Борода и усы чесались, особенно если он шел так быстро, что его пробивал нот. Тогда борода просто зудела, а под усами щипало, и все это раздражало, и он, если ему удавалось развести костерок, поев и чуть передохнув, брал головешечку и, водя ее вдоль щек, перед губами, под подбородком, опаливал волосы. Пахло не то жженой свиньей, не то загоревшейся шваброй, и от этого становилось как-то смешно и немного легче на душе.
Конечно, было бы хорошо побриться, но застрелившие Марию и архивариуса, прежде чем завалить земляночку, забрали из нее все дельное, в том числе и Тишину бритву.
Он опаливал бороду и чтобы в ней не завелись вши - их у него в голове и на теле было достаточно.
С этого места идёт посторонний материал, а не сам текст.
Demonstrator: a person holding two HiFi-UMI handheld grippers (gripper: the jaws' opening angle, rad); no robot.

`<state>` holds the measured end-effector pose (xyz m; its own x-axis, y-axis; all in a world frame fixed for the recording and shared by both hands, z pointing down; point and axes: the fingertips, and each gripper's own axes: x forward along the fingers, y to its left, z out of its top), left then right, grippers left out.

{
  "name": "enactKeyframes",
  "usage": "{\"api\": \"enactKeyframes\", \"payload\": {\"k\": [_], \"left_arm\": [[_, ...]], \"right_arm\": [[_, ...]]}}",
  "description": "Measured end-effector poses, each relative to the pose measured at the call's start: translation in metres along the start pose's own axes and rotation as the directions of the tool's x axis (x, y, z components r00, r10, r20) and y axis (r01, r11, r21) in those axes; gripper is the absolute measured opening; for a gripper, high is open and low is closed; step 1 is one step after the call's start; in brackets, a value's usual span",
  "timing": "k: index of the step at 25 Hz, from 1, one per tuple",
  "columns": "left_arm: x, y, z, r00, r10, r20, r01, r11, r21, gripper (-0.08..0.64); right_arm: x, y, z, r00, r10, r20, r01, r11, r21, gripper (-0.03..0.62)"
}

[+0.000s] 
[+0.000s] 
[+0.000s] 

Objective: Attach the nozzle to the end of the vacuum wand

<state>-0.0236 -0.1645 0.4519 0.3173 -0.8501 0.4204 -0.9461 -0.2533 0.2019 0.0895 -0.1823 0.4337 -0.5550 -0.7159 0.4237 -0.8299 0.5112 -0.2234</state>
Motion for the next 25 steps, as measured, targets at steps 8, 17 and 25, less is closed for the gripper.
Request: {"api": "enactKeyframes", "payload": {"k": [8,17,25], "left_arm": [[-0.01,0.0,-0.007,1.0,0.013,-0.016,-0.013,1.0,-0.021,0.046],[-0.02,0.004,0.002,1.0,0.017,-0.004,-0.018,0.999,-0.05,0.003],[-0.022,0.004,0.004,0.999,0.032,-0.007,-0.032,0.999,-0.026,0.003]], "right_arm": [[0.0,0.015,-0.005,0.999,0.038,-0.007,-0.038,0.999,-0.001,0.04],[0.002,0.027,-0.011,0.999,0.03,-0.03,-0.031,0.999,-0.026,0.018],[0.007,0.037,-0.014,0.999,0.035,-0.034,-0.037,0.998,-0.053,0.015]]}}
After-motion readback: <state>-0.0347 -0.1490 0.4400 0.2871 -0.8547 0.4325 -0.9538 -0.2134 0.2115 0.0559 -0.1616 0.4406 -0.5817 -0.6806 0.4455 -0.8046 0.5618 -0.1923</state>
Так как он чесался, а белье на нем было пропитано потом и грязью, на пояснице, на боках, на животе у него уже стали появляться фурункулы.
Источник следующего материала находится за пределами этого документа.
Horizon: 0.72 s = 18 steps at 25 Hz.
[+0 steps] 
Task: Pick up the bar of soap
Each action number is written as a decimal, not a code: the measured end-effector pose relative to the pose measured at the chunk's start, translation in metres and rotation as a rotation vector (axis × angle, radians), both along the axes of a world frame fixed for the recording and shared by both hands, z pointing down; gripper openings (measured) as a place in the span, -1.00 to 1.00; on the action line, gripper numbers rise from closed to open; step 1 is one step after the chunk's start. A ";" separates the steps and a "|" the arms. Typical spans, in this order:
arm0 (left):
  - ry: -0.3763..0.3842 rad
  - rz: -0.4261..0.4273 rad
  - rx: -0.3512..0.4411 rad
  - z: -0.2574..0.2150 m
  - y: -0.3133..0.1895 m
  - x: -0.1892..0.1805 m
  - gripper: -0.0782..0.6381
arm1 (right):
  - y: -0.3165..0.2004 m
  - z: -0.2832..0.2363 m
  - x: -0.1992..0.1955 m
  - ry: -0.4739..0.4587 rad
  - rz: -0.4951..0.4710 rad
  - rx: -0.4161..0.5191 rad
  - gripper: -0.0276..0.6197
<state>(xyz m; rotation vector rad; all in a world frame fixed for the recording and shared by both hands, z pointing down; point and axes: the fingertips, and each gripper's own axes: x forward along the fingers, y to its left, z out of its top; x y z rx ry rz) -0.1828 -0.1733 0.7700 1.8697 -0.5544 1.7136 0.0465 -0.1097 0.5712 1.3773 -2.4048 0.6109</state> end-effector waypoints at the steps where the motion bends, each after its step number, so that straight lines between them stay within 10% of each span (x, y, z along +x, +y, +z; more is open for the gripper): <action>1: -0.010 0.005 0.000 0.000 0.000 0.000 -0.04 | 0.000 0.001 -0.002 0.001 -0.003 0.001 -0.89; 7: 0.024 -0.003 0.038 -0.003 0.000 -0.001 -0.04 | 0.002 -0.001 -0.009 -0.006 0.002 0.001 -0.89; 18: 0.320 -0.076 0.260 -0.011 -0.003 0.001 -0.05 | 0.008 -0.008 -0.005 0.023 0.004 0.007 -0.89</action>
Присев у самого костерка, он, скрутив жгут из бересты, поджигал его и осторожнейшим образом опаливал волосы под мышками и в паху. Ему надо было избавиться от вшей и там, потому что от расчесов в этих местах тоже могли выскочить фурункулы, а это были самые рабочие и в то же время самые нежные места лыжника, и стоило там выскочить нескольким фурункулам, его скорость на сколько бы упала? И тогда, достав его, они бы всадили ему в спину очередь. И лег бы он, лицом в снег, сжав его в кулаках, а они бы его обшарили, наверное, и перевернули бы на спину - на простреленную спину - и взяли бы то, что им понравилось бы. А потом бросили бы, чтобы его обглодали волки и лисы, да и маленькие мышки тоже, и валялся бы он - нет, уже не он, а то, что от него осталось бы - голые косточки бы, - до весны, до тепла, до муравьев, которые бы, как самые сильные труженики на земле, убрали бы с него мельчайшие крошечки мяса. И ветер обдувал бы его косточки, сразу все вместе и каждую в отдельности, и по этим косточкам потом, летом, лазили бы всякие букахи, но не ради, наверное, еды, потому что еды для них от него уже ничего не осталось бы, а лазили бы так просто, как бы по сучкам, по камешкам.
– Нет!
– сказал он.
– Спину мою они не получат! Уж если что - лицом к лицу!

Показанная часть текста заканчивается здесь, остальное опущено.